* _Task to carry out_: Pull every line that includes the word "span" out of the data below and copy it.

* _Data excerpt_:
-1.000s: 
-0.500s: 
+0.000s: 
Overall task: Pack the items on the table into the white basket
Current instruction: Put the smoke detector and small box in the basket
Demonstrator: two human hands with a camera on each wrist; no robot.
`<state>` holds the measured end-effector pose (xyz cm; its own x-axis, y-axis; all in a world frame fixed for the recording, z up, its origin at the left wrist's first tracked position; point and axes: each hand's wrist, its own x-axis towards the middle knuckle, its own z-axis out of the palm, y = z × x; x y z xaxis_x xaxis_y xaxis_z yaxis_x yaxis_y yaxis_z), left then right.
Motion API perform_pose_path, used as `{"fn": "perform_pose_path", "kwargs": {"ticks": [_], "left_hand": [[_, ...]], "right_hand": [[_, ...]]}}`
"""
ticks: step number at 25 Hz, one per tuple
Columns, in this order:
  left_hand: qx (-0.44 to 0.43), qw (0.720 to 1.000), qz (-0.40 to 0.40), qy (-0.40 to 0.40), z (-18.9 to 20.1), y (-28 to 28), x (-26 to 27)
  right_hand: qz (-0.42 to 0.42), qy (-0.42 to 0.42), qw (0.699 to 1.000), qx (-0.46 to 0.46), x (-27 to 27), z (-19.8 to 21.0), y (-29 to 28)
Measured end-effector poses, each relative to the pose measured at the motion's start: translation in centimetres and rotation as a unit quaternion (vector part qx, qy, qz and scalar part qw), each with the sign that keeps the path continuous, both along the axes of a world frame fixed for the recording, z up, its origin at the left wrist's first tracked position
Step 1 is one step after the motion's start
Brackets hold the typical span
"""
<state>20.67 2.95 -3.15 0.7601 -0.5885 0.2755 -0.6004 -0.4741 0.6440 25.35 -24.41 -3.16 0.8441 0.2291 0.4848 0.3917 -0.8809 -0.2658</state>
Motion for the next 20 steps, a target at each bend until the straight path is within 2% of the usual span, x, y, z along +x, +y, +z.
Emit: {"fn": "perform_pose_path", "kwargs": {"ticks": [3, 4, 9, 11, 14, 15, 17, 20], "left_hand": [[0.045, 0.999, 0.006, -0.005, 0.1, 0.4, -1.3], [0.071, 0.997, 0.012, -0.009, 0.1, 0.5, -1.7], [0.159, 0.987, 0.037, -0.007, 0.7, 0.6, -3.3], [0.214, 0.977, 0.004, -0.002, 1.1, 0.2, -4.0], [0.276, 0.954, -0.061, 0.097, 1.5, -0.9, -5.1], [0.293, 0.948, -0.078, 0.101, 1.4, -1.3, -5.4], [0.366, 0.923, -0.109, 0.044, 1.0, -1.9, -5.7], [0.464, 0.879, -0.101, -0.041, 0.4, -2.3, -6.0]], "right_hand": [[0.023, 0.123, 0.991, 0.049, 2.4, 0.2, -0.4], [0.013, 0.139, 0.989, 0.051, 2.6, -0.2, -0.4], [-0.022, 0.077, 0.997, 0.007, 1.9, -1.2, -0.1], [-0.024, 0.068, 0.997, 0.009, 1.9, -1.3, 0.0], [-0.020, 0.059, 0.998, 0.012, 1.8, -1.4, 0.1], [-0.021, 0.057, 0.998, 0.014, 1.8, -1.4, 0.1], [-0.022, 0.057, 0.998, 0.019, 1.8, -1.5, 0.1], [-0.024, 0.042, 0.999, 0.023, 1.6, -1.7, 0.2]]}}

* _Answer area_:
Brackets hold the typical span
Motion for the next 20 steps, a target at each bend until the straight path is within 2% of the usual span, x, y, z along +x, +y, +z.

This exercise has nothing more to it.